PROBLEM DESCRIPTION |
When you find the line with "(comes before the" among the records below, reproduce it and each line after it exactly, ending with the line with "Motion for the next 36".

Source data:
%%
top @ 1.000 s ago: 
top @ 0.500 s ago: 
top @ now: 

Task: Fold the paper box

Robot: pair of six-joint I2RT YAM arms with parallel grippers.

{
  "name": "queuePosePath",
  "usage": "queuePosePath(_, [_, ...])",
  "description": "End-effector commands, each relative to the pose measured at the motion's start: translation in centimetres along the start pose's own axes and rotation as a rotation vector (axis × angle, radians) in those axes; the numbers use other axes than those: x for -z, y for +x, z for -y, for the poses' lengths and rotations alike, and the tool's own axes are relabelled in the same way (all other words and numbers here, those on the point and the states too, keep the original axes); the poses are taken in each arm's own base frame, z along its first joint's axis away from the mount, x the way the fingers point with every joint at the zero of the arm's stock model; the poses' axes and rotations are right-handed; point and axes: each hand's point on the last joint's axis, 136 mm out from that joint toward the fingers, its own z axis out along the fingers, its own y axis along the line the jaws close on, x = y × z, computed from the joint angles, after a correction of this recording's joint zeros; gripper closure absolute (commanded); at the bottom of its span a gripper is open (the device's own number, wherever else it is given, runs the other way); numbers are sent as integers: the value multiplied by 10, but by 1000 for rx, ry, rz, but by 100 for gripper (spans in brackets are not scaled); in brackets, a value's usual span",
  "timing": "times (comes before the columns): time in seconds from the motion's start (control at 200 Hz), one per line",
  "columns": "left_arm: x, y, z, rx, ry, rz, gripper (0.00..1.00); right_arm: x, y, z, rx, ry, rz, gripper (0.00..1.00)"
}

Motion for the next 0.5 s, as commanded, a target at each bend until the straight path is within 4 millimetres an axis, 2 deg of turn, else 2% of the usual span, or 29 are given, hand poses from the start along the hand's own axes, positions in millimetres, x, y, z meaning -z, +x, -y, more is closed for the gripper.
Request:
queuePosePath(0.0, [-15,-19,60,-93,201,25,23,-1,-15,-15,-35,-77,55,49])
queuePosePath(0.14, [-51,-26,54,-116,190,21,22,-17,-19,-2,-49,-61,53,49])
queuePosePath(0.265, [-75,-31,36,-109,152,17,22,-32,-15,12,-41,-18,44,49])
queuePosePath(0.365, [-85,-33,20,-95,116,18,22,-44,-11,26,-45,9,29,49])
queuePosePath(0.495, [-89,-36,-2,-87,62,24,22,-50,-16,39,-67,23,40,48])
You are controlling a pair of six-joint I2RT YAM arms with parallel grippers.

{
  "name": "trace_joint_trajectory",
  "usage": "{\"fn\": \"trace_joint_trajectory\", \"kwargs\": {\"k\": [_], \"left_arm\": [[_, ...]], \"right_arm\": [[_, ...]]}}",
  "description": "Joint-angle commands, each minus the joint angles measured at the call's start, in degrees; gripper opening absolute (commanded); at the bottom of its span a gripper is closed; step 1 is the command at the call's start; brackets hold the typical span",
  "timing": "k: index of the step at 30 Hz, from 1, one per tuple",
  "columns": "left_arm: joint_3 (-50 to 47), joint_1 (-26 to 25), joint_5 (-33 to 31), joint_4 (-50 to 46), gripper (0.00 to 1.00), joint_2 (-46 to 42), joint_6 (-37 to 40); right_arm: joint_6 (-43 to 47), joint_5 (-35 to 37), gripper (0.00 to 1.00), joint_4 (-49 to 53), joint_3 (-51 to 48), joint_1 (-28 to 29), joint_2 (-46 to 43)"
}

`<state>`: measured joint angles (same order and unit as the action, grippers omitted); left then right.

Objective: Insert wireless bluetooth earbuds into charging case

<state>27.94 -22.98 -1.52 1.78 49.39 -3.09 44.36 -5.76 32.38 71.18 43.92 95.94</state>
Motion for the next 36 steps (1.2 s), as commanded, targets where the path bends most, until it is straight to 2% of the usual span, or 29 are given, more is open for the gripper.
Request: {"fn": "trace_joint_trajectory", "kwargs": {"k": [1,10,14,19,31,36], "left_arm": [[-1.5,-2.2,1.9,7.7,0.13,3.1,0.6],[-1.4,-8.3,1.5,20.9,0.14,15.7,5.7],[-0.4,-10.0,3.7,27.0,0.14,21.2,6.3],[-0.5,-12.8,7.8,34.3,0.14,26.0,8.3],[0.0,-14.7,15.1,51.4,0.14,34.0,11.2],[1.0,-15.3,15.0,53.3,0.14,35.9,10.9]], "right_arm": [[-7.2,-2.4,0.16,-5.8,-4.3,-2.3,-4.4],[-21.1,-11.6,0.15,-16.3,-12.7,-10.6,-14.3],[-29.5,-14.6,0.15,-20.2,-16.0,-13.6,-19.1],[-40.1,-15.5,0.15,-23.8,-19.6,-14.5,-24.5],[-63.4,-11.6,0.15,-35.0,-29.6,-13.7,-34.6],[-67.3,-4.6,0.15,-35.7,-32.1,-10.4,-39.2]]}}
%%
RESPONSE FOR THIS EXERCISE |
  "timing": "times (comes before the columns): time in seconds from the motion's start (control at 200 Hz), one per line",
  "columns": "left_arm: x, y, z, rx, ry, rz, gripper (0.00..1.00); right_arm: x, y, z, rx, ry, rz, gripper (0.00..1.00)"
}

Motion for the next 0.5 s, as commanded, a target at each bend until the straight path is within 4 millimetres an axis, 2 deg of turn, else 2% of the usual span, or 29 are given, hand poses from the start along the hand's own axes, positions in millimetres, x, y, z meaning -z, +x, -y, more is closed for the gripper.
Request:
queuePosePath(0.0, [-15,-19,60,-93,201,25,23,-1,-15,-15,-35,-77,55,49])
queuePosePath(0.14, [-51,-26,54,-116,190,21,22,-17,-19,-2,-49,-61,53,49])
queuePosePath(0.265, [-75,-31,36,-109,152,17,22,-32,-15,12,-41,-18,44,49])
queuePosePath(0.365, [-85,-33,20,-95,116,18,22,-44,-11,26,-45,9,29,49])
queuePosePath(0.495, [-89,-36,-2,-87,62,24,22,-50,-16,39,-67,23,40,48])
You are controlling a pair of six-joint I2RT YAM arms with parallel grippers.

{
  "name": "trace_joint_trajectory",
  "usage": "{\"fn\": \"trace_joint_trajectory\", \"kwargs\": {\"k\": [_], \"left_arm\": [[_, ...]], \"right_arm\": [[_, ...]]}}",
  "description": "Joint-angle commands, each minus the joint angles measured at the call's start, in degrees; gripper opening absolute (commanded); at the bottom of its span a gripper is closed; step 1 is the command at the call's start; brackets hold the typical span",
  "timing": "k: index of the step at 30 Hz, from 1, one per tuple",
  "columns": "left_arm: joint_3 (-50 to 47), joint_1 (-26 to 25), joint_5 (-33 to 31), joint_4 (-50 to 46), gripper (0.00 to 1.00), joint_2 (-46 to 42), joint_6 (-37 to 40); right_arm: joint_6 (-43 to 47), joint_5 (-35 to 37), gripper (0.00 to 1.00), joint_4 (-49 to 53), joint_3 (-51 to 48), joint_1 (-28 to 29), joint_2 (-46 to 43)"
}

`<state>`: measured joint angles (same order and unit as the action, grippers omitted); left then right.

Objective: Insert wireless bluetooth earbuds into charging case

<state>27.94 -22.98 -1.52 1.78 49.39 -3.09 44.36 -5.76 32.38 71.18 43.92 95.94</state>
Motion for the next 36 steps (1.2 s), as commanded, targets where the path bends most, until it is straight to 2% of the usual span, or 29 are given, more is open for the gripper.

The response is finished, and the exercise is complete.